• _Work required_
Among the entries that follow, count the lines with the word "outline" and report the number by itself.

Stored items
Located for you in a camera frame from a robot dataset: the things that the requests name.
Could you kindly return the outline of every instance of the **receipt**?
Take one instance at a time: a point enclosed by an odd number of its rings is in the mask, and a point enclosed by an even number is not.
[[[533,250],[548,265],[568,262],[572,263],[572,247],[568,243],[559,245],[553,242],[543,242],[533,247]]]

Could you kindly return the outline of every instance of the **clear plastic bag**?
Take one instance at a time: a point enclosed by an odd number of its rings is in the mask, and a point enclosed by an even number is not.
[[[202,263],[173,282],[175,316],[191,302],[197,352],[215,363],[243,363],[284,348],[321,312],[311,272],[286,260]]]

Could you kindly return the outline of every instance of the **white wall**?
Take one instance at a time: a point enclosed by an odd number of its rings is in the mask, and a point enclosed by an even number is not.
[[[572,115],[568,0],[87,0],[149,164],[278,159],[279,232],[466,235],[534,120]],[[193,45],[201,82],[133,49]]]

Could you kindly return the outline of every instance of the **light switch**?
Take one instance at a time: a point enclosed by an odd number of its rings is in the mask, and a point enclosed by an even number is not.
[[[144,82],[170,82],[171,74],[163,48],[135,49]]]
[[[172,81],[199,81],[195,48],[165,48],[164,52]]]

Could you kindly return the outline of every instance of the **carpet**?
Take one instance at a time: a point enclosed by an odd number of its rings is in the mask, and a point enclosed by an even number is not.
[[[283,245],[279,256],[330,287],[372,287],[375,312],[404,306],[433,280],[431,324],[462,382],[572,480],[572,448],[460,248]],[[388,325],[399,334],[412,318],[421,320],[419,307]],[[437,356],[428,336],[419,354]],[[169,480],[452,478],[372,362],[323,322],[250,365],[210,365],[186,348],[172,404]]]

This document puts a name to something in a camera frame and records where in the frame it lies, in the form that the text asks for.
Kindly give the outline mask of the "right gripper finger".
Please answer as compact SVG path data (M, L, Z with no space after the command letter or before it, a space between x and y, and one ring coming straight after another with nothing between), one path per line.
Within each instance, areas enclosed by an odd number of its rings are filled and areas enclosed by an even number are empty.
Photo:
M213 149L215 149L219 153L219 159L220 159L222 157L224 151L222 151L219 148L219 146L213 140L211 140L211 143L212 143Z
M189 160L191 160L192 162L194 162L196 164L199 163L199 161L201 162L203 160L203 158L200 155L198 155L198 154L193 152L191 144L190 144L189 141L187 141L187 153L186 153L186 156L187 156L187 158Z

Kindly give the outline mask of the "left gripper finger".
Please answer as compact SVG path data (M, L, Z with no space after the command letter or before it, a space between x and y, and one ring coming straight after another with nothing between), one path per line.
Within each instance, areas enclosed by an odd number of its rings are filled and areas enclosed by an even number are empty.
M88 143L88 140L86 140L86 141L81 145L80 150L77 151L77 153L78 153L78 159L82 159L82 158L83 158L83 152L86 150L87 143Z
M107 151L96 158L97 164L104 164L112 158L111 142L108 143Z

• _Task result_
7